→ EXERCISE DIRECTIONS
Identify all lines of the data containing the string "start" and copy them.
[Opening DATA SHOWN section]
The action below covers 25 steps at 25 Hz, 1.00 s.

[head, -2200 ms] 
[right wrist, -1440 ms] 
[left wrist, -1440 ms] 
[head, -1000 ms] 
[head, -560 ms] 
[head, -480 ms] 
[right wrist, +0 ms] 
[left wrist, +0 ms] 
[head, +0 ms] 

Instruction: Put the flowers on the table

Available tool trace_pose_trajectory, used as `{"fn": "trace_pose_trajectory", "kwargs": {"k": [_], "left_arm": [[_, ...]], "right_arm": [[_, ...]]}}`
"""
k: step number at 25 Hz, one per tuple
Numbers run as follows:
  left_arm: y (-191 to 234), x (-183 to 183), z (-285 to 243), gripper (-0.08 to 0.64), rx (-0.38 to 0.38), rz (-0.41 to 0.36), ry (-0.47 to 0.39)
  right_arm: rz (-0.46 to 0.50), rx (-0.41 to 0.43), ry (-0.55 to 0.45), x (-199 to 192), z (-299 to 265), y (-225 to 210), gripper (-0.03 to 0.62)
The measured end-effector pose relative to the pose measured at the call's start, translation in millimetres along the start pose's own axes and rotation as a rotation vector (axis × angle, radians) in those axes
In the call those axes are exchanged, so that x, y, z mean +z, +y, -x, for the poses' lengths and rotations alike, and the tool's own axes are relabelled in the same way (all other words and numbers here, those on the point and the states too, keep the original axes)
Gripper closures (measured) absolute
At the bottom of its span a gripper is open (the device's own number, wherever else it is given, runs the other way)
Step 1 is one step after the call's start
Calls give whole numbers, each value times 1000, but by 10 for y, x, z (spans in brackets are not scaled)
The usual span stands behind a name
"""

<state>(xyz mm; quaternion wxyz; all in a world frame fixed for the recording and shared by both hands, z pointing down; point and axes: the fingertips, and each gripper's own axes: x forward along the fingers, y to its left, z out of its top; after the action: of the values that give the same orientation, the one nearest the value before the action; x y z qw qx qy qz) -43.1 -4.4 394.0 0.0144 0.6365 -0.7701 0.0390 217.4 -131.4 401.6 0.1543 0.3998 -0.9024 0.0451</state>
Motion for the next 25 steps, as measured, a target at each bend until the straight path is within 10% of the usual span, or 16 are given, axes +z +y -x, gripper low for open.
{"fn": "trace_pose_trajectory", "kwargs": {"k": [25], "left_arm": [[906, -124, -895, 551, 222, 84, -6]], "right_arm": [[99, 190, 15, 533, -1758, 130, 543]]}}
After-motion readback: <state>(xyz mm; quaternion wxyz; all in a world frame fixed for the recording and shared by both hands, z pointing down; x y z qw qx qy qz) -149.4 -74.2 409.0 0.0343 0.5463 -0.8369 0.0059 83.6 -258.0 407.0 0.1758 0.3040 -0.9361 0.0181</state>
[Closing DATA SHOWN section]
→ OUTPUT FOR THIS EXERCISE
The measured end-effector pose relative to the pose measured at the call's start, translation in millimetres along the start pose's own axes and rotation as a rotation vector (axis × angle, radians) in those axes
Step 1 is one step after the call's start

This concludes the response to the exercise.